DESCRIPTION OF THE TASK —
The required output consists solely of the lines from the top of the listing through the line containing "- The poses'", transcribed exactly.
*****
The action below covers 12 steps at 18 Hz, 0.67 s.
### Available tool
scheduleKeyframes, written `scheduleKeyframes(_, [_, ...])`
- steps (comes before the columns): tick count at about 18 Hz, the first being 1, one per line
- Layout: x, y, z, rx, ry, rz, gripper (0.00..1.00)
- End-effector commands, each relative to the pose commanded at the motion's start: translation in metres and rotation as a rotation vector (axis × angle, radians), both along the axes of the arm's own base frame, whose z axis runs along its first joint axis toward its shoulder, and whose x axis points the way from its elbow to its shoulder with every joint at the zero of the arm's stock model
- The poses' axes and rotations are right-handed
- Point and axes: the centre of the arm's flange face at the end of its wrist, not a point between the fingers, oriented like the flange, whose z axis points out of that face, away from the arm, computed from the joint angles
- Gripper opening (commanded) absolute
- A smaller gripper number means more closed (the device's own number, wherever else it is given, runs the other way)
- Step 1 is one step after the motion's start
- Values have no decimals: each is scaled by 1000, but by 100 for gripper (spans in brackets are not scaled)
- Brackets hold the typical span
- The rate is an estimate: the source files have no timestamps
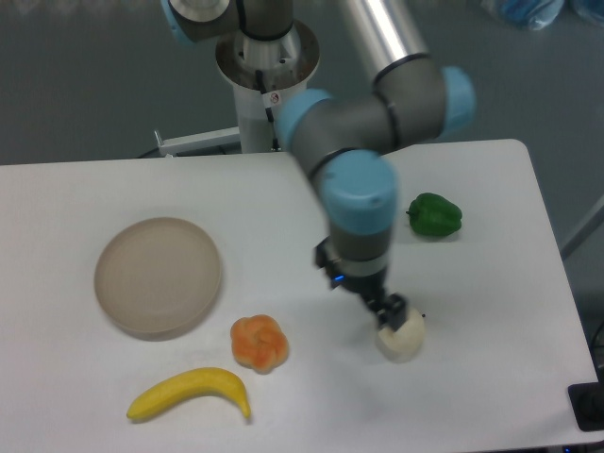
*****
REPLY TO THE EXERCISE —
The action below covers 12 steps at 18 Hz, 0.67 s.
### Available tool
scheduleKeyframes, written `scheduleKeyframes(_, [_, ...])`
- steps (comes before the columns): tick count at about 18 Hz, the first being 1, one per line
- Layout: x, y, z, rx, ry, rz, gripper (0.00..1.00)
- End-effector commands, each relative to the pose commanded at the motion's start: translation in metres and rotation as a rotation vector (axis × angle, radians), both along the axes of the arm's own base frame, whose z axis runs along its first joint axis toward its shoulder, and whose x axis points the way from its elbow to its shoulder with every joint at the zero of the arm's stock model
- The poses' axes and rotations are right-handed

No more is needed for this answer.